Gen Z is awesome and generational fighting is bad, but I do sometimes talk to Gen Z folks and I’m like… oh… you cannot comprehend before the internet.

Like activists have been screaming variations on “educate yourself!” for as long as I’ve been alive and probably longer, but like… actually doing so? Used to be harder?

And anger at previous generations for not being good enough is nothing new. I remember being a kid and being horrified to learn how recent desegregation had been and that my parents and grandparents had been alive for it. Asking if they protested or anything and my mom being like “I was a child” and my grandma being like “well, no, I wasn’t into politics” but I was a child when I asked so that didn’t feel like much of an excuse from my mother at the time and my grandmother’s excuse certainly didn’t hold water and I remember vowing not to be like that.

So kids today looking at adults and our constant past failures and being like “How could you not have known better? Why didn’t you DO better?” are part of a long tradition of kids being horrified by their history, nothing new, and also completely justified and correct. That moral outrage is good.

But I was talking to a kid recently about the military and he was talking about how he’d never be so stupid to join that imperialist oppressive terrorist organization and I was like, “Wait, do you think everyone who has ever joined the military was stupid or evil?” and he was like, well maybe not in World War 2, but otherwise? Yeah.

And I was like, what about a lack of education? A lack of money? The exploitation of the lower classes? And he was like, well, yeah, but that’s not an excuse, because you can always educate yourself before making those choices.

And I was like, how? Are you supposed to educate yourself?

And he was like, well, duh, research? Look it up!

And I was like, and how do you do that?

And he was like, start with google! It’s not that hard!

And I was like, my friend.
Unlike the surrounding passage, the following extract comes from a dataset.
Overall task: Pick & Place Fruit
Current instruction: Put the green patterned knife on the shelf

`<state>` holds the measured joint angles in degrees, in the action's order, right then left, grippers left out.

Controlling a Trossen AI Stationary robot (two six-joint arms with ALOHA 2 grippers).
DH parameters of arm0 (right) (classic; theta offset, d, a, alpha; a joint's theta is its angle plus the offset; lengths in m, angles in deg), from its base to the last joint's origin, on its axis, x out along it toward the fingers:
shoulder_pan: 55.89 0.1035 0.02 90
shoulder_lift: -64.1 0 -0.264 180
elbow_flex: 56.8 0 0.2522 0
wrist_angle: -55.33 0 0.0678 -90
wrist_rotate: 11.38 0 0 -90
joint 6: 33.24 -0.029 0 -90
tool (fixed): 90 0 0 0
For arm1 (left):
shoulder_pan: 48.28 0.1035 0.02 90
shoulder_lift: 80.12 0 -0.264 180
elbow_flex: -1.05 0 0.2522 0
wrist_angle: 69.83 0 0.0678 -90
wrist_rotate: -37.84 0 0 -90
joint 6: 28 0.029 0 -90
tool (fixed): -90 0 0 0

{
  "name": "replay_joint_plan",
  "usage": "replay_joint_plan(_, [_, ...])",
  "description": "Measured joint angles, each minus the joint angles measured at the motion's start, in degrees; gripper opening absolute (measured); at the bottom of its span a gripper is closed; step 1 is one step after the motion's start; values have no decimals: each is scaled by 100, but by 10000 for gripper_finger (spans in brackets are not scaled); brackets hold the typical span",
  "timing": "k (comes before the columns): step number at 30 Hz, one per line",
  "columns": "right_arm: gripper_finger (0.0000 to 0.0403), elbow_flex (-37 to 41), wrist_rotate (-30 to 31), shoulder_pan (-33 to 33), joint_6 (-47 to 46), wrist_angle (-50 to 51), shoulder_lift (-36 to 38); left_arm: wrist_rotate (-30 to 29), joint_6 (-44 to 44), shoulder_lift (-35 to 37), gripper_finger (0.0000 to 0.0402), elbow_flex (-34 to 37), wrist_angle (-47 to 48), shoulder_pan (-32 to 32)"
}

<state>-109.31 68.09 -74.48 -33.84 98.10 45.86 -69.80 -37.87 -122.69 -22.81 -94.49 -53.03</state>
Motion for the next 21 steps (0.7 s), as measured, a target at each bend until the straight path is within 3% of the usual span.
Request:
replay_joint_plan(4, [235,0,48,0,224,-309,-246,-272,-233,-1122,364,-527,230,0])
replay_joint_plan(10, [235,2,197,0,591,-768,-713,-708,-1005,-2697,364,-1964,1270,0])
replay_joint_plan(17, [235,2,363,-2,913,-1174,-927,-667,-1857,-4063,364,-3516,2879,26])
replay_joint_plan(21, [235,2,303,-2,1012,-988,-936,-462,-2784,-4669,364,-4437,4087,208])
My kid. Google wasn’t around when my father joined the military.

Then go to the library! The library in the small rural military town my father grew up in? Yeah, uh, it wasn’t exactly going to be overflowing with anti-military resources.

Well then he should have searched harder!

How? How was he supposed to know to do that? Even if he, entirely independently figured out he should do that, how was he supposed to find that information?

He was a kid. He was poor. He was the first person in his family to aspire to college. And then by the time he knew what he signed up for it was literally a criminal offense for him to try to leave. Because that’s the contract you sign.

(Now, listen, my father is also not my favorite person and we agree on very little, so this example may be a bit tarnished by those facts, but the material reality of the exploitative nature of military recruitment remains the same.)

And this is one of a few examples I’ve come across recently of members of Gen Z just not understanding how hard it was to learn new ideas before the internet. I’m not blaming anyone or even claiming it’s disproportionate or bad. But the same kids that ten years ago I was marveling at on vacation because they didn’t understand the TV in the hotel room couldn’t just play more Mickey Mouse Clubhouse on demand – because they’d never encountered linear prescheduled TV, are growing into kids who cannot comprehend the difficulty of forming a new worldview or making life choices when you cannot google it. When you have maybe one secondhand source or you have to guess based on lived experience and what you’ve heard. Information, media, they have always been instant.

Society should’ve been better, people should’ve known better, it shouldn’t have taken so long, and we should be better now. That’s all true.

But controlling information is vital to controlling people, and information used to be a lot more controlled. By physical law and necessity! No conspiracy required! There’s limited space on a newspaper page! There’s limited room in a library! If you tried to print Wikipedia it would take 2920 bound volumes. That’s just Wikipedia. You could not keep the internet’s equivalent of resources in any small town in any physical form. It wasn’t there. We did not have it. When we had a question? We could not just look it up.

Kids today are fortunate to have dozens of firsthand accounts of virtually everything important happening at all times. In their pockets.

(They are also cursed by this, as we all are, because it’s overwhelming and can be incredibly bleak.)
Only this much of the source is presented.